_To do_. Your copy should contain exactly the lines from the start of the listing through the line that holds "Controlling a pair", and no pictures.

_The data_.
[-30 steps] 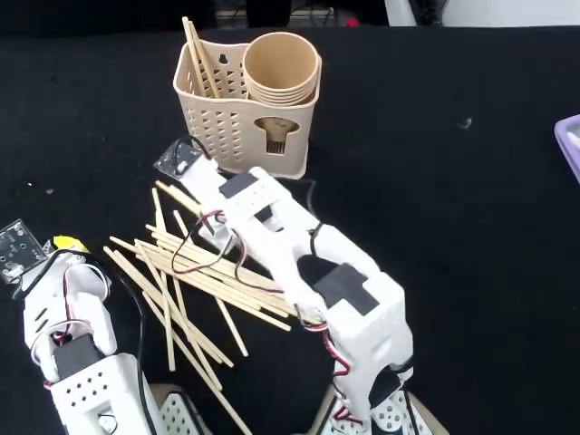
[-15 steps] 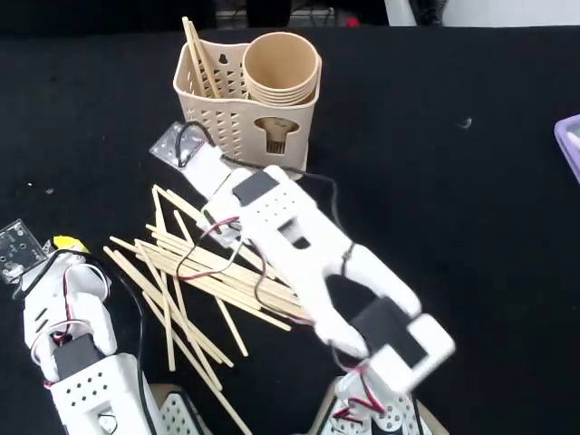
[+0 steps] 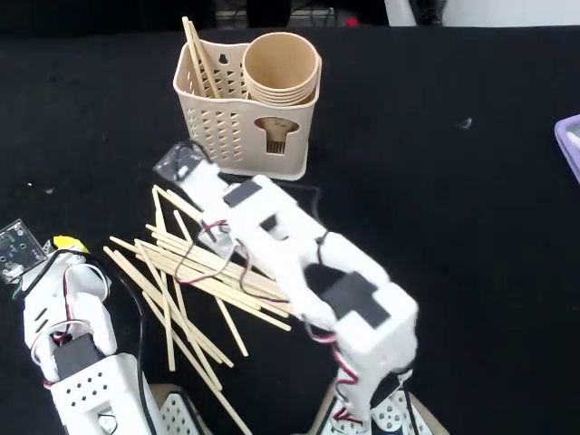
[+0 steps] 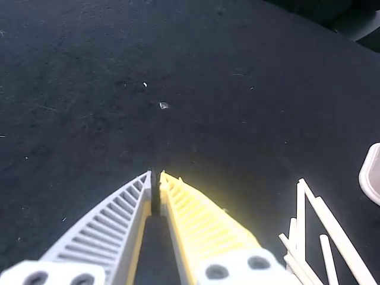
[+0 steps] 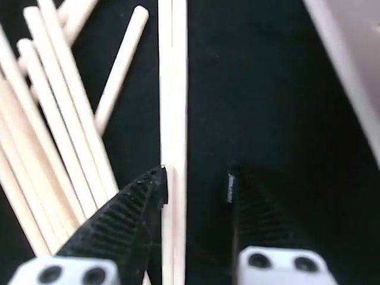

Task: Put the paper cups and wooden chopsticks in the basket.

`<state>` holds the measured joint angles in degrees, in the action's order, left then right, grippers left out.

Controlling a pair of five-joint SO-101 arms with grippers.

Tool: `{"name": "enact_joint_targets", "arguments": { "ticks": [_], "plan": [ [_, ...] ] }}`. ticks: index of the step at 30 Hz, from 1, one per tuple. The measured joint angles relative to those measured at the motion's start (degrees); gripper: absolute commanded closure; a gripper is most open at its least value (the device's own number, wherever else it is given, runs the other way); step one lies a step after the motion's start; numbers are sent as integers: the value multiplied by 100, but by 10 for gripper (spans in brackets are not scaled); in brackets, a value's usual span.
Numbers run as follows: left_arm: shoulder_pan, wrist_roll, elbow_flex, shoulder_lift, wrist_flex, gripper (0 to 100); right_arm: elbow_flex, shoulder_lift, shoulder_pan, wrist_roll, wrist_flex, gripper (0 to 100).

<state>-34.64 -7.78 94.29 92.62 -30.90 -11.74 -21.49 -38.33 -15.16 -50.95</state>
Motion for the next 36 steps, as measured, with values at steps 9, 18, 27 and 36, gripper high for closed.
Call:
{"name": "enact_joint_targets", "arguments": {
  "ticks": [9,18,27,36],
  "plan": [
    [0,0,0,0,0,967,1327,-923,-26,0,-905,979],
    [0,0,0,0,0,967,1389,-941,-9,0,-1002,988],
    [0,0,0,0,0,967,387,791,88,-9,-1046,988],
    [0,0,0,0,0,967,-176,1609,62,-9,-888,988]
  ]
}}
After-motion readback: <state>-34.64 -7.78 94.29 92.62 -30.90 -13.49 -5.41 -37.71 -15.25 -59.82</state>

_Solution to this exercise_.
[-30 steps] 
[-15 steps] 
[+0 steps] 
[+0 steps] 
[+0 steps] 

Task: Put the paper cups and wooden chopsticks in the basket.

`<state>` holds the measured joint angles in degrees, in the action's order, left then right, grippers left out.

Controlling a pair of five-joint SO-101 arms with grippers.

No additional output will be produced.